It looks like beverage sales could come back.
All 50 states have now partially emerged from coronavirus lockdowns. It seems hard to fathom in some ways, but Connecticut stamped the reality Wednesday when it allowed shops and restaurants to reopen their doors.
Of course, this doesn’t mean things are going to snap back. Denny’s, in one example of this strange, new world, is reopening with a “Sanitation Specialist” in each location—somebody who disinfects surfaces once guests leave the table. They wear an armband or vest and place a card on the table notifying new customers the area has been cleaned.
Welcome to table turns in a COVID-19 era.
From removing caddies and condiments to QR code options allowing people to pull up menus on their smartphones, the post-lockdown landscape isn’t going to resemble the one restaurateurs navigated for decades. Not even remotely.
And what we truly don’t know yet is how consumers will react to any of it. Will they be alarmed by caution tape stretched across tables to enforce social distancing? Can you truly deliver warm hospitality behind a mask?
These questions remain in front of operators as restrictions ease.
But let’s look at what recent data shows us. Black Box Intelligence’s latest snapshot shows continued slow-and-steady improvement for restaurants. In the week ending May 10, same-store sales declined 40 percent, year-over-year, across the industry. It marked a 5-percentage point increase from last week’s year-over-year performance and is nearly 20 percentage points than where the industry stood mid-April.
Limited-service restaurants are inching closer to flat performance.

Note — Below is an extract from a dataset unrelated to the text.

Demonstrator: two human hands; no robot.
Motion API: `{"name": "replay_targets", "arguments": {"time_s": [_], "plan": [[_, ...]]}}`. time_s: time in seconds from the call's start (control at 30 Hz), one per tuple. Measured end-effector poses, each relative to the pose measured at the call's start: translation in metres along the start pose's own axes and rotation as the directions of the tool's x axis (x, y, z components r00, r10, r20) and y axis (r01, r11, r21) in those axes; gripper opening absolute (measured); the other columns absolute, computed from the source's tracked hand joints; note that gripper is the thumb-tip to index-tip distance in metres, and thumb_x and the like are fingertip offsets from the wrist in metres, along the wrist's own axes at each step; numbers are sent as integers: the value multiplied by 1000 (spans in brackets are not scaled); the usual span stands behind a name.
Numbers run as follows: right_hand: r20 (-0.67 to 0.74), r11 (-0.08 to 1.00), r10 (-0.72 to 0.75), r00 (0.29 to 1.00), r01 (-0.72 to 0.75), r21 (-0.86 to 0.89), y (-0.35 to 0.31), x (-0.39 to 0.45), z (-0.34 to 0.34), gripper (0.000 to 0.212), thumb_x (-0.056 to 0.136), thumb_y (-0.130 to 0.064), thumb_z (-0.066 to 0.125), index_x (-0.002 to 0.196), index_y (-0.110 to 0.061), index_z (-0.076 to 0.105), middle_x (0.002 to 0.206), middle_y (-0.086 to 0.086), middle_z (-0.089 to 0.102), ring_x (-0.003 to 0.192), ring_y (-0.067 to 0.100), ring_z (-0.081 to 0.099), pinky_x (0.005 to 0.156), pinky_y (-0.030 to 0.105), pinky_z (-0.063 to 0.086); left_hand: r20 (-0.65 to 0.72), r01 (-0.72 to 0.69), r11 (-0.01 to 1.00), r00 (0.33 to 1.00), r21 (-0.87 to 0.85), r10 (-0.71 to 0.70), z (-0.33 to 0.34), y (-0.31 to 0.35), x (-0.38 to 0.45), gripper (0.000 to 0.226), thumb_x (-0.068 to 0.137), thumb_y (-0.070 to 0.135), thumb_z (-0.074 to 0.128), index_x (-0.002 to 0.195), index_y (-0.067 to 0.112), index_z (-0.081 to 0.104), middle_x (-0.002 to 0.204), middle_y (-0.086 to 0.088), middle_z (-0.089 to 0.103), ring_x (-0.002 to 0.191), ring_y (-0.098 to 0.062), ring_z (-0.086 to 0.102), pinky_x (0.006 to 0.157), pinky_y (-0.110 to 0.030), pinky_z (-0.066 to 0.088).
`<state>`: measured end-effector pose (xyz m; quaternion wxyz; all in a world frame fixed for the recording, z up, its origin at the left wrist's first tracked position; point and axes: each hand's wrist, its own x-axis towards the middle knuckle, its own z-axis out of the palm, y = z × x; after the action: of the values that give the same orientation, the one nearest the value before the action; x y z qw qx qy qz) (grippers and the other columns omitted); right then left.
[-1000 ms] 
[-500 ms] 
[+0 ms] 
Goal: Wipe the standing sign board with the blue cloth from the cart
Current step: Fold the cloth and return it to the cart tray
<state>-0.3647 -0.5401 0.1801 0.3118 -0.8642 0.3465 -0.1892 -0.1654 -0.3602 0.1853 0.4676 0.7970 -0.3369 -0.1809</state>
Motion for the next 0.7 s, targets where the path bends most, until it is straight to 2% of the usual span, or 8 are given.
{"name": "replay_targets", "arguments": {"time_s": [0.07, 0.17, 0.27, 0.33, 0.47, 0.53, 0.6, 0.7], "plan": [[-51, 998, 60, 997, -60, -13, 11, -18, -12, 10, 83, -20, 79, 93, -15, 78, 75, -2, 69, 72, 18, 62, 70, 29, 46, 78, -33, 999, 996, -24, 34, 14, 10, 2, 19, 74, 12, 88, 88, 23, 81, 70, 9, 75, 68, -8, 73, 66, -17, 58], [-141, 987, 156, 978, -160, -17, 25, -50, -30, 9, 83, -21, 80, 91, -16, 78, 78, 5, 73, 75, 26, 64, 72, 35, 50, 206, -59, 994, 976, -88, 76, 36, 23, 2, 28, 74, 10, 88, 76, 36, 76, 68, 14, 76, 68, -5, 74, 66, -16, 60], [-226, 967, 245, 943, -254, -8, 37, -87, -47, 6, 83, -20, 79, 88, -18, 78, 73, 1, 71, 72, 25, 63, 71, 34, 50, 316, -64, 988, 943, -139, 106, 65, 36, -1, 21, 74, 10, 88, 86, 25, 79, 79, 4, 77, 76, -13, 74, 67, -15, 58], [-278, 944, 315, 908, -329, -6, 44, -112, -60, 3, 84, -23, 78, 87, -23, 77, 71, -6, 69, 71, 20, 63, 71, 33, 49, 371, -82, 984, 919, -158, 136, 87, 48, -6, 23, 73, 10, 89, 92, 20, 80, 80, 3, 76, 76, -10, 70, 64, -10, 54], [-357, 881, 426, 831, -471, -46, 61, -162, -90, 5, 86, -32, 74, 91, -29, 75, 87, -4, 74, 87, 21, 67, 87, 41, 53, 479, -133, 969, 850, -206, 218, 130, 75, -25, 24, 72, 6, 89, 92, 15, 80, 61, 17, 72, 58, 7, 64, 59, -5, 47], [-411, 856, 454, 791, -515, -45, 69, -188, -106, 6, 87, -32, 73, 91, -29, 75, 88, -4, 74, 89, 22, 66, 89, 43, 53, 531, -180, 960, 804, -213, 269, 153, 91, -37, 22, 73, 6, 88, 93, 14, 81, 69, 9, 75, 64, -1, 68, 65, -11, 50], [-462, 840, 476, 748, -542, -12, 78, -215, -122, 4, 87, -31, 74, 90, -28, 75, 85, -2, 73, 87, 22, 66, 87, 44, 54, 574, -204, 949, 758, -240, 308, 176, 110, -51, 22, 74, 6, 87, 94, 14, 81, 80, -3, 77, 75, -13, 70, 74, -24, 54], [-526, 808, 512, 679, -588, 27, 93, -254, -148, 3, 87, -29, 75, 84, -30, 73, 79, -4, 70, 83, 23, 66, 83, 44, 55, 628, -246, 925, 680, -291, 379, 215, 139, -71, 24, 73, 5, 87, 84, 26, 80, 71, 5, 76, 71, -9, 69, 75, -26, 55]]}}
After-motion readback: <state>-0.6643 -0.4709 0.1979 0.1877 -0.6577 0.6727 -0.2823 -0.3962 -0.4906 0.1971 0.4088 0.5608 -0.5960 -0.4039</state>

Comps fell just 6.5 percent this past week. And within the category, many of those classified as “quick service” even started to push significant positive growth in their sales versus 2019, Black Box said. The sector has posted two consecutive weeks of positive comp sales.
This provides weight to some sentiment shared by category giants lately—like Wingstop, Domino’s, and Papa John’s, which saw its highest sales month in company history in April at 27 percent. COVID-19 forced the hand of countless restaurants in terms of contactless upgrades, frictionless ordering, and the expansion of off-premises in general. So for those already moving in that direction, it accelerated customer counts.
For perspective, Wingstop welcomed roughly 40 percent of its sales via digital pre-coronavirus. It was up to 65 percent in May, with delivery jumping from low-to-mid teens of sales mix (Q4) to nearly 30 percent in April. For the full month, same-store sales hiked 33 percent versus 2019 levels.
Another wing chain—100-unit Wing Zone—saw comps spike 40 percent as it boosted profitability by shifting employees to self-delivery.
Where does the reopening of dining rooms fit into all of this? Not surprisingly, it’s provided a bigger boon to full-service restaurants—brands that, broadly, collected roughly 88 percent of their sales within the four walls before the pandemic.
Black Box found same-store sales for full-serves declined 55 percent during the week ending May 10. At the national level, dine-in comps were negative 95 percent. The segments leading for dine-in are quick service (–88 percent) and casual dining (–91 percent).
Those numbers actually provide fuel for hope. Last week, dine-in comp sales for casual dining fell 97 percent. And you expect that trend to only improve as capacity limits expand.
Despite the dine-in sales growth, transaction data shows there remains a heavy appetitive for off-premises business. Customers are still looking to these channels, lockdown or not. It’s further proof not everybody is ready to get back to life as normal (or something closer to it).
Comp sales for off-premises grew 202 percent, year-over-year, during the week for full-service restaurants, Black Box said. It rose 31 percent for limited-service brands, which provides a window into why some chains are doing even better than they were last year. The customer pool tapping the services they tout and have invested in—delivery, takeout, etc.—is suddenly much larger and more willing.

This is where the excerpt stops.